20. Si, pour justifier de la compatibilité du projet de PLU au plan de gestion du risque inondation et au schéma d'aménagement et de gestion des eaux, le rapport de présentation met en exergue le classement en zone naturelle (N) ou quelques fois en zone agricole (A) des principaux cours d'eau et fossés ainsi que de leurs ripisylves, le classement du ruisseau des Gardettes, dans une petite portion, en zone 1AUL ne saurait constituer une contradiction interne entre les différents éléments du PLU alors que ses berges sont identifiées dans les documents graphiques, bénéficient d'une protection au titre de l'article L. 151-23 du code de l'urbanisme rappelée au point 16 et que l'OAP n° 4 prévoit la conservation d'un ilot boisé et de la ripisylve du ruisseau des Gardettes. Hormis la présence de ces deux ruisseaux, le secteur n'est pas couvert par une zone naturelle d'intérêt écologique, faunistique et floristique et ne figure pas dans la trame bleue Rhône-Alpes. En outre, bien que le secteur soit bordé par des zones naturelles et agricoles, il comporte un bâtiment dans sa partie sud et se situe à proximité de la route départementale et dans le prolongement du quartier Soubeyran dont il constituerait la prolongation, à destination touristique notamment. Dans ces conditions, le classement en 1AUL n'entraîne pas de contradiction interne au sein du PLU et n'est pas davantage entaché d'erreur manifeste d'appréciation.

21. Enfin, le moyen tiré de l'erreur manifeste d'appréciation de l'extension d'une nouvelle zone d'activité dans le quartier La Saleine n'est pas assorti des précisions suffisantes pour en apprécier le bien-fondé.

22. Il résulte de ce qui précède que les conclusions à fin d'annulation de la délibération du 20 septembre 2019 et de la décision implicite de rejet du recours gracieux de la requérante doivent être rejetées.

Sur les frais d'instance :

23. En vertu des dispositions de l'article L. 761-1 du code de justice administrative, le tribunal ne peut pas faire bénéficier la partie tenue aux dépens ou la partie perdante du paiement par l'autre partie des frais qu'elle a exposés à l'occasion du litige soumis au juge.

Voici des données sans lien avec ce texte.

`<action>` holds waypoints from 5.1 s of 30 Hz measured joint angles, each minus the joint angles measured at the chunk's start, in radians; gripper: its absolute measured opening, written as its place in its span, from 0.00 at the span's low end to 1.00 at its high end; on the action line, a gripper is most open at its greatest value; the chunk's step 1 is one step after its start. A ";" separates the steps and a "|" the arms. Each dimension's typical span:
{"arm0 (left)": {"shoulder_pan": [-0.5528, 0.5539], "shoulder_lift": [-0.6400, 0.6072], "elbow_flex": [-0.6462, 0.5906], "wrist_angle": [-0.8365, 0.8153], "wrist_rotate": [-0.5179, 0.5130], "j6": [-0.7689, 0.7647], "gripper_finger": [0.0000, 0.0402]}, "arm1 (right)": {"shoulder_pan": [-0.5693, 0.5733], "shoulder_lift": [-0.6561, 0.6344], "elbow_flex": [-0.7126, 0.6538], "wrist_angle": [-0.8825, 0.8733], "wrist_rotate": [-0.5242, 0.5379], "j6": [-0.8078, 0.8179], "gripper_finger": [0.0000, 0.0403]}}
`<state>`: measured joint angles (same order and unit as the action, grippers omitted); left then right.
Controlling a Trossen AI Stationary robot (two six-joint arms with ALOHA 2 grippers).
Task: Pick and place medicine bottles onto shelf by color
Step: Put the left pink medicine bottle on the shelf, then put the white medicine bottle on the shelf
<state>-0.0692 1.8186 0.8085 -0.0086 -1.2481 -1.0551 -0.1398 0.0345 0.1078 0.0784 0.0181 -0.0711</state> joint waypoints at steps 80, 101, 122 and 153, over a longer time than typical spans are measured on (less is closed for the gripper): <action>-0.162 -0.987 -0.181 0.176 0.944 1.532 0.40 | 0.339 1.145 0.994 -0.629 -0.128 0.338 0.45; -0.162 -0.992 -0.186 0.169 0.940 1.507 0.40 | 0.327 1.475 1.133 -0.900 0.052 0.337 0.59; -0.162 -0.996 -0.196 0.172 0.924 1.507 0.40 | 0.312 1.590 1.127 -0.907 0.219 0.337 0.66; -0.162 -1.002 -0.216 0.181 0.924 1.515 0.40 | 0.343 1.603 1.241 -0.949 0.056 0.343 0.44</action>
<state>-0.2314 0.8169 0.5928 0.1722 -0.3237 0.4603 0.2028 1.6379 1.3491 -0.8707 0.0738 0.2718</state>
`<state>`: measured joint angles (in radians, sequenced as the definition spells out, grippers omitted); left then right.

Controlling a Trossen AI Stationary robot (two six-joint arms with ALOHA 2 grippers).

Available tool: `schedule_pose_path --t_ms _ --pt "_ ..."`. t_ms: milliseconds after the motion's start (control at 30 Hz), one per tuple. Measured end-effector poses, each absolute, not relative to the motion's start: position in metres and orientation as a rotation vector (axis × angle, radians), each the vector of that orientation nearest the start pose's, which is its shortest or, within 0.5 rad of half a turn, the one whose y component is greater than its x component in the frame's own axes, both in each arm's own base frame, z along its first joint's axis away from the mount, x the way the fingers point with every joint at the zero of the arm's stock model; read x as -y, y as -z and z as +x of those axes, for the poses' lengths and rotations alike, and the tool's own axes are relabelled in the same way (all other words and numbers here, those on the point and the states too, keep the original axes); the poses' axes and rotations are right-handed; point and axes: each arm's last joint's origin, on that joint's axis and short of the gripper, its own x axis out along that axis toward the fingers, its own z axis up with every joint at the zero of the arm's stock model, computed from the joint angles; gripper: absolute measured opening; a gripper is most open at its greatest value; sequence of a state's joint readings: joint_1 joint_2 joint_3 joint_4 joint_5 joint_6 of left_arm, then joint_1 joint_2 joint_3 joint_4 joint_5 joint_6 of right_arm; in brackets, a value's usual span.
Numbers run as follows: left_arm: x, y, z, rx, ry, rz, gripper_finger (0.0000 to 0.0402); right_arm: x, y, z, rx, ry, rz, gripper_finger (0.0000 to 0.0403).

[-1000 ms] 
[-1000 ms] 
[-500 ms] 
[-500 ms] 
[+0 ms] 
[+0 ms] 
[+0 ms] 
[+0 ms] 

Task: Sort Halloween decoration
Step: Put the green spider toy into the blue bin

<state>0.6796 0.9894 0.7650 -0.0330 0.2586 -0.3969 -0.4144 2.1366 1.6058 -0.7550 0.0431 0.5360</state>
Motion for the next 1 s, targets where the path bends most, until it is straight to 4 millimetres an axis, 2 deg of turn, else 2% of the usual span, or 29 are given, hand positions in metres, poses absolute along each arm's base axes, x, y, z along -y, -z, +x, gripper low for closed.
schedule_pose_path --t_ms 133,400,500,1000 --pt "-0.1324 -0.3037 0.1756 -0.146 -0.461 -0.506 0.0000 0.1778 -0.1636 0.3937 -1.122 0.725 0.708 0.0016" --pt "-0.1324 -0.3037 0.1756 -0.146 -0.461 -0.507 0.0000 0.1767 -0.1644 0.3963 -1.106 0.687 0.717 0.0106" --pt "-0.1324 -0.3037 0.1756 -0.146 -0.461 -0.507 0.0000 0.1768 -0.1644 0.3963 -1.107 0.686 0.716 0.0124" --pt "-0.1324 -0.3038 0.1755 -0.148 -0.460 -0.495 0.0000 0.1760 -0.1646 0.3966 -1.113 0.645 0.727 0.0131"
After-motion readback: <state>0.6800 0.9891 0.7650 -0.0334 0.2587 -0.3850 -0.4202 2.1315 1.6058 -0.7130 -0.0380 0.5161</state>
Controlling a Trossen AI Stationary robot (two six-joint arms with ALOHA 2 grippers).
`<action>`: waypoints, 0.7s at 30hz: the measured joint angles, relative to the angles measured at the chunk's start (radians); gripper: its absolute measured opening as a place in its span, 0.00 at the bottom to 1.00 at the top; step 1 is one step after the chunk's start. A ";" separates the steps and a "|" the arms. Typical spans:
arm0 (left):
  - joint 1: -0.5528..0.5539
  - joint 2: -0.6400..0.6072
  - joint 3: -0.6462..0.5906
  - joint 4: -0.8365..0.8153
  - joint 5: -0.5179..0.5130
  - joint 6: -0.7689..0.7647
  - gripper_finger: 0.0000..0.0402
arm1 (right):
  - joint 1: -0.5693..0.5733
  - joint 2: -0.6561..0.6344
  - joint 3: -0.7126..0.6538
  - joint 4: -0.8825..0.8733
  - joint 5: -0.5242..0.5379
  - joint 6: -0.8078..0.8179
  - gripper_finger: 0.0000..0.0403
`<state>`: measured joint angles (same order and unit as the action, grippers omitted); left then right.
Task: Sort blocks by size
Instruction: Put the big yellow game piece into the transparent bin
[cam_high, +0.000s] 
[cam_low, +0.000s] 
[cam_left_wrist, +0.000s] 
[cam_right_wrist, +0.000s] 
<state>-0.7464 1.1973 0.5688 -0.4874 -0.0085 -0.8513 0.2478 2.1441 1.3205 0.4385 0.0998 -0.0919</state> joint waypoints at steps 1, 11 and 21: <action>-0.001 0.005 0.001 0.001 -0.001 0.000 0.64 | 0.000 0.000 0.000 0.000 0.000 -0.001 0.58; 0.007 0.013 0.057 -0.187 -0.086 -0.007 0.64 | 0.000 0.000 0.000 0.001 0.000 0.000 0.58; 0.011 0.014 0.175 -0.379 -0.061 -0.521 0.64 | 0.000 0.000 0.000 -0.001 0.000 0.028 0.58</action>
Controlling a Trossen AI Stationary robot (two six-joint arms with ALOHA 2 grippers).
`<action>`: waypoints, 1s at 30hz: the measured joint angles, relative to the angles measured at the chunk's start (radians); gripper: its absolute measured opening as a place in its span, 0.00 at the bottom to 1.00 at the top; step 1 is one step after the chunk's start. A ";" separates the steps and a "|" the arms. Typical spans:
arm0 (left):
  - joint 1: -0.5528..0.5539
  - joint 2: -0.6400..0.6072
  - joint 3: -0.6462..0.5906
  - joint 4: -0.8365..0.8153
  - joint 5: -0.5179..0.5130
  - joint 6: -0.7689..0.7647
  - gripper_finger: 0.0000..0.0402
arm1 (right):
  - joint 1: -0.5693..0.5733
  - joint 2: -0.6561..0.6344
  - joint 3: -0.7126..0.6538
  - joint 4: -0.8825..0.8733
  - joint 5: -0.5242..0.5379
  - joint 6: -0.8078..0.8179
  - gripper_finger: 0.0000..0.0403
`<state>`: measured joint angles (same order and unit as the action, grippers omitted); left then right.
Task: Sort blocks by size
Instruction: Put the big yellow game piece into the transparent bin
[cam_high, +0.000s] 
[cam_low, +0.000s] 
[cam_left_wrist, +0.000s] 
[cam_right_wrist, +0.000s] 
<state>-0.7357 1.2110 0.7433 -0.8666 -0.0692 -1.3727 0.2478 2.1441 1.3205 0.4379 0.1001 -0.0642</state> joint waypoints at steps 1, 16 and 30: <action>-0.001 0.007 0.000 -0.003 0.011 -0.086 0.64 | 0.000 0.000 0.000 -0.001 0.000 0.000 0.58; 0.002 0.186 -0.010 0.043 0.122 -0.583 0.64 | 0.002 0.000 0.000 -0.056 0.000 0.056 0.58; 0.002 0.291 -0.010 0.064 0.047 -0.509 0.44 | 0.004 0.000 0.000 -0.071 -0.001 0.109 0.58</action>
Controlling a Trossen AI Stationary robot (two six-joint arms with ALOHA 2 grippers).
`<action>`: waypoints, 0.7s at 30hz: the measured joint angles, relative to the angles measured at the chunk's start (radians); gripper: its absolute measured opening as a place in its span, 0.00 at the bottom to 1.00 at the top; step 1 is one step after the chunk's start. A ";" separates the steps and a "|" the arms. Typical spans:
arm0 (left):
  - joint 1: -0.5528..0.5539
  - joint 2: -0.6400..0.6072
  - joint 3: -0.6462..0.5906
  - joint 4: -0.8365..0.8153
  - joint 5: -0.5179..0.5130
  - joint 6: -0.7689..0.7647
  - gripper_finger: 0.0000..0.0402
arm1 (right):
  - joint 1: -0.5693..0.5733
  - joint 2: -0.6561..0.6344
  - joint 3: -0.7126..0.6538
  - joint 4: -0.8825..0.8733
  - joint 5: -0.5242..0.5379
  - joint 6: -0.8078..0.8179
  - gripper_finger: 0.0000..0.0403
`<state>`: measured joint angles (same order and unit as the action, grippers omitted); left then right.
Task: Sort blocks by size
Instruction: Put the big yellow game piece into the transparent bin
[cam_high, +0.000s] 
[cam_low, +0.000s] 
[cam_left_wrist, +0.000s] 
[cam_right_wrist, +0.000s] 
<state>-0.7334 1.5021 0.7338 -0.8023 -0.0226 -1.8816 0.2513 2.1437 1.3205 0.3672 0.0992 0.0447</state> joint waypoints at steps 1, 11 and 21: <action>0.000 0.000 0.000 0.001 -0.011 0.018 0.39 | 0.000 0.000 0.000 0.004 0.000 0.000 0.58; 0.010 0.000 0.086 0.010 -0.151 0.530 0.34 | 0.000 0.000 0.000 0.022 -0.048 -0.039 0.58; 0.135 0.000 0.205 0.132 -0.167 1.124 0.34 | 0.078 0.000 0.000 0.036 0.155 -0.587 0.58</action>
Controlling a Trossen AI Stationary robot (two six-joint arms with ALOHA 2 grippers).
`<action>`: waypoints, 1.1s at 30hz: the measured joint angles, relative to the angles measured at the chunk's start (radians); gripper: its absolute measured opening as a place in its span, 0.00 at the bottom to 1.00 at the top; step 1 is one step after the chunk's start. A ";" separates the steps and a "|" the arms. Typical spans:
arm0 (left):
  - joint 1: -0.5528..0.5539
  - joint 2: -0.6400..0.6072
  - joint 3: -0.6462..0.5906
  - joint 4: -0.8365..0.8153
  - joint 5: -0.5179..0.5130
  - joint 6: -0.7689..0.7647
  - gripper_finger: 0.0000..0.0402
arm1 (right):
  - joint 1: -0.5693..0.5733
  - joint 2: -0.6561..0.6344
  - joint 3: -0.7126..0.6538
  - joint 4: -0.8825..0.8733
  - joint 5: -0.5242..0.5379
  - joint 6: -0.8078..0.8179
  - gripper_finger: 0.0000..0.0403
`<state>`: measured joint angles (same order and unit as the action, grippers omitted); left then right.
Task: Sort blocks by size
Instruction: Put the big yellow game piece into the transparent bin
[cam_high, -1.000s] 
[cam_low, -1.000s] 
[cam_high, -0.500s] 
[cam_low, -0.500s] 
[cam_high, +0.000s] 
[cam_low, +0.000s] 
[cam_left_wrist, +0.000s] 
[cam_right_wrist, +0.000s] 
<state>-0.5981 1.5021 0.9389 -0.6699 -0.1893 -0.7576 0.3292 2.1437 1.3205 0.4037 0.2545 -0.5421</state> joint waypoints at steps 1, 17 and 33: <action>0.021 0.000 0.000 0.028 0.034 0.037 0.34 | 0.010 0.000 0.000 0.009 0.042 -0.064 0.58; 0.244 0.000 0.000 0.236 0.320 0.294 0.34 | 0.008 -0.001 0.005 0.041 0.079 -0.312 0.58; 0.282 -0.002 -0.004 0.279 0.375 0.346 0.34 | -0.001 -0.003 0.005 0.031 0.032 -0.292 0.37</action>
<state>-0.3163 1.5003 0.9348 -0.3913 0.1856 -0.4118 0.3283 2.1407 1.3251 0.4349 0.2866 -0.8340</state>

Les conclusions présentées à ce titre par la FRAPNA doivent dès lors être rejetées.

24. Dans les circonstances de l'espèce, il y a lieu de mettre à la charge de la FRAPNA une somme de 1 500 euros à verser à la commune de Crest au titre des frais exposés et non compris dans les dépens.

D E C I D E :

Article 1er :La requête de la Fédération Régionale des Associations de Protection de la Nature de la Drôme est rejetée.Article 2 :La Fédération Régionale des Associations de Protection de la Nature de la Drôme versera à la commune de Crest une somme de 1 500 euros au titre de l'article L. 761-1 du code de justice administrative.

Article 3 :Le présent jugement sera notifié à la Fédération Régionale des Associations de Protection de la Nature de la Drôme et à la commune de Crest.

Délibéré après l'audience du 6 septembre 2023 , à laquelle siégeaient :

M. Sogno, président,

Mme Portal, première conseillère,

Mme Naillon, conseillère.

Rendu public par mise à disposition au greffe le 19 septembre 2023.

La rapporteure,

N. Portal

Le président,

C. Sogno Le greffier,

P. Muller

La République mande et ordonne à la préfète de la Drôme en ce qui la concerne ou à tous commissaires de justice à ce requis en ce qui concerne les voies de droit commun, contre les parties privées, de pourvoir à l'exécution de la présente décision.